A Las Vegas museum is pushing back against disturbing allegations made by a Texas mother who believes one of its plastinated cadavers is actually the body of her late son. The claim, which has resurfaced online in recent months, has reignited a years-long battle for answers surrounding a death she has never fully accepted.
Kim Erick insists that the remains of her son, Chris Todd Erick, who died in 2012 at age 23, were somehow used as part of the Real Bodies anatomy exhibition. The belief began with doubts about the official explanation of his death and later intensified when she encountered a skinned, seated figure known as “The Thinker” on display.
Chris was found dead in his bed at his grandmother’s home in Midlothian, Texas, roughly 30 miles south of Dallas. Police told Kim her son had died in his sleep after suffering two heart attacks caused by what they described as an undiagnosed heart condition. In the immediate aftermath, Chris’s father and grandmother arranged for his cremation while Kim was still reeling from the shock. She was later given a necklace containing what she believed were some of his ashes.
But Kim’s questions began almost immediately. When she eventually received police scene photographs, she said she saw troubling injuries that had never been mentioned — bruises, marks across his chest and abdomen, and other signs she interpreted as evidence of restraint or mistreatment.
In an emotional Facebook post, she wrote, “Something very bad happened in that room!” She expressed her belief that Chris may have been harmed in the days before his death, claiming he was “tortured for the two days he was held” at the residence. Despite her conviction, a 2014 homicide investigation found no evidence of foul play. The official ruling remained unchanged, leaving her deeply unsatisfied.
Refusing to accept the conclusions, Kim began her own research. In 2018, she visited Real Bodies, a touring exhibit known for its plastinated human specimens. There, she encountered a figure that shook her to the core. The seated cadaver nicknamed “The Thinker” bore what she believed to be the same right-temple skull fracture documented in Chris’s medical records. She also noticed that the area where her son had a tattoo appeared to have been cleanly removed — something she interpreted as deliberate concealment.

Seeing the figure, she later said, made her feel as though she was staring directly at her son’s dissected remains. It was a moment she described as “gut-wrenching,” one that sent her spiraling into grief and renewed determination.

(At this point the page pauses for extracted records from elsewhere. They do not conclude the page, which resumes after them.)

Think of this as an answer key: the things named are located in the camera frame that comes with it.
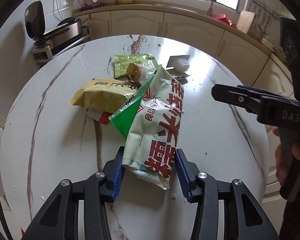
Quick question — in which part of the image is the black silver rice cooker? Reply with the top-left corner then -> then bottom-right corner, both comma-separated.
24,1 -> 83,48

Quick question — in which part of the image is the round marble table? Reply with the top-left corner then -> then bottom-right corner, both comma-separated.
0,35 -> 269,240

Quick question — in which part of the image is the wooden cutting board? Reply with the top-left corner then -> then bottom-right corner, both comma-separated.
236,10 -> 256,34

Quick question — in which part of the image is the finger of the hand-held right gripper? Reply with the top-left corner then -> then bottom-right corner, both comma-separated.
212,84 -> 268,117
236,85 -> 294,103

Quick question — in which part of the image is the metal storage rack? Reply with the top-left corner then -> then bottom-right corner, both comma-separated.
31,34 -> 92,68

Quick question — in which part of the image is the yellow snack bag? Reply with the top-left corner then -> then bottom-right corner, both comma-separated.
68,78 -> 141,113

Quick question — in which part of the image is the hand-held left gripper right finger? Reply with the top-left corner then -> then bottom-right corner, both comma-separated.
174,148 -> 280,240

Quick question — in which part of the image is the light green packet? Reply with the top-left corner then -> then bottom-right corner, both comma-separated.
114,53 -> 158,79

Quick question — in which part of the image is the metal wall utensil rack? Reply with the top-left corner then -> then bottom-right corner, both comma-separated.
249,0 -> 280,20

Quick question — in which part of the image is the clear jelly cup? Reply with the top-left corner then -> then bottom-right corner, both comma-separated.
166,54 -> 191,72

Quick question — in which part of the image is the white red-print snack bag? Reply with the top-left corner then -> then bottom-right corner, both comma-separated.
109,64 -> 186,191

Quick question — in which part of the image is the ginger root piece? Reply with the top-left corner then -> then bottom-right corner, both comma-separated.
127,63 -> 147,83

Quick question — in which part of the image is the person's right hand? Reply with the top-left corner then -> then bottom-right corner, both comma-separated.
272,126 -> 300,187

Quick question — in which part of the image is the red white small wrapper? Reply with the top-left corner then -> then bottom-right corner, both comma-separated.
85,109 -> 111,125

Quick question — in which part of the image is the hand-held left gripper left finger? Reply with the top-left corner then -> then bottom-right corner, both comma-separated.
22,146 -> 127,240

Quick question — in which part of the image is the small printed sachet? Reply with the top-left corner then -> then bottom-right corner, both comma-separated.
170,70 -> 190,80

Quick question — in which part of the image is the red plastic basin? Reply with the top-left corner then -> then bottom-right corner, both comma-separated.
212,14 -> 238,28

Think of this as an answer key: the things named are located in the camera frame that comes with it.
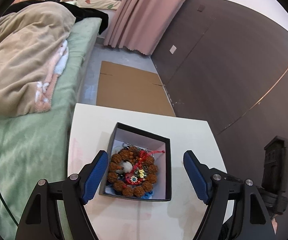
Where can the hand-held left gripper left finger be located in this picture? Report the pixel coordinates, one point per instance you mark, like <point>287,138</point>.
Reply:
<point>95,177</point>

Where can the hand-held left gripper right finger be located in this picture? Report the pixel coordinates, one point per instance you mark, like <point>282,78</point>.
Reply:
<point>196,177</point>

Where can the black box with white inside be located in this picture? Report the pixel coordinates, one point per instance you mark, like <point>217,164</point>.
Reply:
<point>124,136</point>

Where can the blue knitted ornament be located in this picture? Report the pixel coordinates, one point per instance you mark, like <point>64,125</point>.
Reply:
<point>147,195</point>

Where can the bed with green sheet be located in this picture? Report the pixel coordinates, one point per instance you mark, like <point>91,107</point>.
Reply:
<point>34,142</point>

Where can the flat brown cardboard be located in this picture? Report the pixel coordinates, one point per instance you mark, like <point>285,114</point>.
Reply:
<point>129,87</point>

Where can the beige blanket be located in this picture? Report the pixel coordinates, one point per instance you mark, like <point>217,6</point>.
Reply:
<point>21,55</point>

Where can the black blanket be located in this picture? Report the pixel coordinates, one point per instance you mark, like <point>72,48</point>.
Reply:
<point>91,15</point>

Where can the cream printed bedding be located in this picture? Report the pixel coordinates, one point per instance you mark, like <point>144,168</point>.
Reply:
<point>96,2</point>

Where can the white wall socket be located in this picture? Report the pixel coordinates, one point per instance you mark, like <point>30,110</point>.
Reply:
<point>173,49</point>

Kim began a public campaign demanding that the Real Bodies exhibit allow DNA testing on the specimen. Organizers rejected the request immediately. They stated that the figure had been legally obtained in China and had been on display for more than two decades — long before Chris’s death. The owner of the exhibition, Imagine Exhibitions, Inc., issued a strong denial through Lead Stories, expressing sympathy for the family but insisting the allegations were entirely unfounded.
According to the company, all specimens were “ethically sourced and biologically unidentifiable,” and their records showed that “The Thinker” had been on display continuously in Las Vegas since 2004. Lead Stories also published archived photographs of the figure from years prior to Chris’s death, and pointed out that plastination is a lengthy process — often taking up to a year — making the mother’s theory impossible within the documented timeline.
Despite this, Kim’s suspicion only deepened when “The Thinker” was quietly removed from the Las Vegas exhibit shortly after her claims drew attention online. She said the specimen was transferred to Union City, Tennessee, but she soon lost the ability to track its whereabouts, something she found deeply troubling.
For her, the fight is not just about truth — it’s about dignity. “Chris was never abandoned in life, and I don’t want him abandoned in death either,” she said.
In July 2023, the discovery of more than 300 piles of unidentified cremated human remains in the Nevada desert reignited her concerns. She has since called for forensic testing to determine whether any of the remains contain plastination compounds that might support her belief that her son’s body was mishandled after death.
While the museum and investigators stand firmly behind documented evidence refuting her claims, Kim remains steadfast. Her search for answers continues, driven by grief, conviction, and a mother’s unwillingness to let her son’s story fade.